Isiah Lord Thomas III (1961- )

Isiah Lord Thomas III, January 17, 2007
Photo by Keith Allison (CC BY-SA 2.0)

Professional basketball star Isiah Lord Thomas III was the Detroit Pistons’ point guard from 1981-1994, helping to lead the team to back-to-back National Basketball Association (NBA) championships in 1989 and 1990. Thomas was named one of the 50 Greatest Players in NBA History during the Association’s 50th Anniversary celebration.

Isiah Thomas, nicknamed “Zeke,” was born on April 30, 1961 in Chicago, Illinois to Mary Thomas, a single mom who raised her nine children after their father abandoned the family in 1964. The family lived in poverty, sometimes without food or heat, in West Chicago while Mary Thomas ran the youth center at Our Lady of Sorrows Catholic Church in Chicago. Her life as a single mother was dramatized in a 1989 television movie, “A Mother’s Courage: The Mary Thomas Story.”

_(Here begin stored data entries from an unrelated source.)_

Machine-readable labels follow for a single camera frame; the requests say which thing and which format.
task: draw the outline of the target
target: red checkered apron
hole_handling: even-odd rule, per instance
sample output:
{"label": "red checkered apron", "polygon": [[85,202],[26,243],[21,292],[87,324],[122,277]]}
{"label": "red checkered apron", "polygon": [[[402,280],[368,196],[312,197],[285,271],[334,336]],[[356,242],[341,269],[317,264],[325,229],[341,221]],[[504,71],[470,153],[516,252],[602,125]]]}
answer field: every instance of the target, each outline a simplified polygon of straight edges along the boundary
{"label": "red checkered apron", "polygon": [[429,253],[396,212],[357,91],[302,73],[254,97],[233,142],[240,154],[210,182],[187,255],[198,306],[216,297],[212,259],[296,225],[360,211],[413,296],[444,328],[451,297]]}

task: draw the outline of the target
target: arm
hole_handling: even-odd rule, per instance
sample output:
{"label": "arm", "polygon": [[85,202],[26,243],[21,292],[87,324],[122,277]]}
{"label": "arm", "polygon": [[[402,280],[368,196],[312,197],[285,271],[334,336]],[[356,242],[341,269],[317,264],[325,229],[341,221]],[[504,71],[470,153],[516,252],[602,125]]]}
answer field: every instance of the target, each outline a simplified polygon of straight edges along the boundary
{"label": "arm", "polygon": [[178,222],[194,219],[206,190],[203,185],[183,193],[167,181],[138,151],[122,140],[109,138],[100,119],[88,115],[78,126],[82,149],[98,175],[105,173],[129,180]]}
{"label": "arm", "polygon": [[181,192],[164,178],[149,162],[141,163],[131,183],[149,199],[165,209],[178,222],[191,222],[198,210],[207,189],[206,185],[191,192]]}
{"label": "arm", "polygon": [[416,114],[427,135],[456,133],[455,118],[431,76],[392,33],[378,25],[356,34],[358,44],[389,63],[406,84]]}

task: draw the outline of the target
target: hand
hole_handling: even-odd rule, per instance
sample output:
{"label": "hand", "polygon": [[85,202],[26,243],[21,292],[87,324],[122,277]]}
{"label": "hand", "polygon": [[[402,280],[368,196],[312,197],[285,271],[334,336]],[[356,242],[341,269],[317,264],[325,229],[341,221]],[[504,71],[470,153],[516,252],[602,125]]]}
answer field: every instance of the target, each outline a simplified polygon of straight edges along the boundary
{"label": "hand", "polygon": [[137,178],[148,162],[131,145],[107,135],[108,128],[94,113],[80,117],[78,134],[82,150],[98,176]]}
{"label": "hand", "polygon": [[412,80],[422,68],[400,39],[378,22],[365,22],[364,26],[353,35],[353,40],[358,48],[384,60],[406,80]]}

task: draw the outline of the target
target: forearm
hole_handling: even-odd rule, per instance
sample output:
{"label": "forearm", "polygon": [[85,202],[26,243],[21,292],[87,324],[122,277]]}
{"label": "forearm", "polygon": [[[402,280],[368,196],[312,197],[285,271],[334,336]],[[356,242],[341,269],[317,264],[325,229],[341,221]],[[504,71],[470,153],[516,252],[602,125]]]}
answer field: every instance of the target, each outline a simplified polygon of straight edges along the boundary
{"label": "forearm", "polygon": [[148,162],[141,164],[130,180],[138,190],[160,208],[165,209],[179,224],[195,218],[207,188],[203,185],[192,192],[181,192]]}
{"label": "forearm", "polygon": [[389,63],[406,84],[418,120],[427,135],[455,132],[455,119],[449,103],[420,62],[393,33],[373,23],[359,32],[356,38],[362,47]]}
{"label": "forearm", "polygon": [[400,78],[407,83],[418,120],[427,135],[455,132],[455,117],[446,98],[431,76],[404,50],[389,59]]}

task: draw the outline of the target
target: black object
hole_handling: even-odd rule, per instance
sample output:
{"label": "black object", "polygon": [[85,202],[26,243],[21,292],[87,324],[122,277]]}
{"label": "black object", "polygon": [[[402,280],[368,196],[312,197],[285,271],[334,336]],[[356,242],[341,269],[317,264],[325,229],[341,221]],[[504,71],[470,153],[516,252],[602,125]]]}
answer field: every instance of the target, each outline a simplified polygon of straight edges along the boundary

Thomas received a scholarship to attend St. Joseph High School, a private high school in Westchester, Illinois (the location for the 1994 documentary film Hoop Dreams). Thomas led St. Joseph to the Illinois State championship game during his junior season. After high school, Thomas was recruited by the Indiana University Hoosiers to play for Coach Bobby Knight.

During his freshman year at Indiana, Thomas led the Hoosiers to a 21-8 record and won a Big Ten championship. In his sophomore season, Thomas led Indiana to the National Collegiate Athletic Association (NCAA) championship. He scored 23 of the Hoosier’s 63 points and was voted most outstanding player of the NCAA tournament.
Isiah Thomas made himself eligible for the 1981 NBA draft after his sophomore year and was the number two pick nationally. He was drafted by the Detroit Pistons and was selected for the NBA All-Star game 12 times in his fourteen years with Detroit. When Thomas finished his career with the Pistons, he had recorded 18,822 points, 9,061 assists, and 1,861 steals.  The Pistons retired his number 11 jersey, and he was inducted into the Hall of Fame in 2000.

Since retiring from basketball, Thomas has been an executive with the Toronto Raptors team as well as the Continental Basketball association, a television sports commentator, head coach with the Indiana Pacers, and head coach and executive with New York Knicks.

In 2006, Thomas and the Madison Square Garden organization were sued for sexual harassment by Anucha Brown Sanders, the Knicks’ senior vice president for marketing. In the highly publicized trial the following year, Thomas and the Knicks lost and were ordered to pay Browne Sanders $11.6 million in one of the largest sexual harassment judgments in U.S. history. He left the Knicks’ organization and in April 2009 became the head basketball coach of the Florida International University Golden Panthers. In 2010, he announced he would rejoin the Knicks as a part-time consultant.